When President Nixon signed the Endangered Species Act into law, he was recognizing an ethical imperative to conserve species, an imperative shared by the vast majority of the American public. It was and remains a popular law. Polls from 1999 and 2011 found that 84 percent of the American public, in both major political parties, support the act and the safety net it provides for species at risk of extinction. Given the popularity of the Endangered Species Act, opponents who wish to weaken or repeal it are left with propagating myths about its failure, cost and intrusive nature.

In his opinion piece “Endangered Species Act’s hidden costs” (Feb. 8), Sen. David Vitter, Louisiana Republican, claims that WildEarth Guardians’ settlement with the U.S. Fish and Wildlife Service is a closed-door conspiracy to assault private-property rights.
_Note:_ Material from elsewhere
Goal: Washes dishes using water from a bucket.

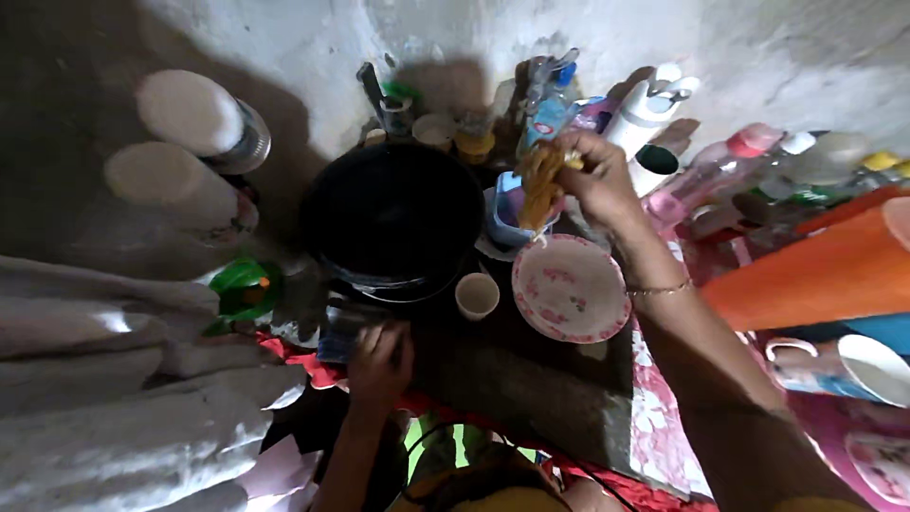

Nothing could be further from the truth. The agreement has streamlined the listing process, reduced litigation, provided regulatory certainty for public and private land users and spurred crucial protection for our nation’s most imperiled plants and animals.

The settlement expedites decision-making for hundreds of species that the U.S. Fish and Wildlife Service already has determined are in desperate need of the safety net that the Endangered Species Act provides. The public will have multiple opportunities to comment during the decision-making process, contrary to Mr. Vitter’s claims that closed-door negotiations exclude stakeholder input. The Endangered Species Act is one of the nation’s most flexible laws, offering a variety of tools and incentives for private landowners to participate in species conservation.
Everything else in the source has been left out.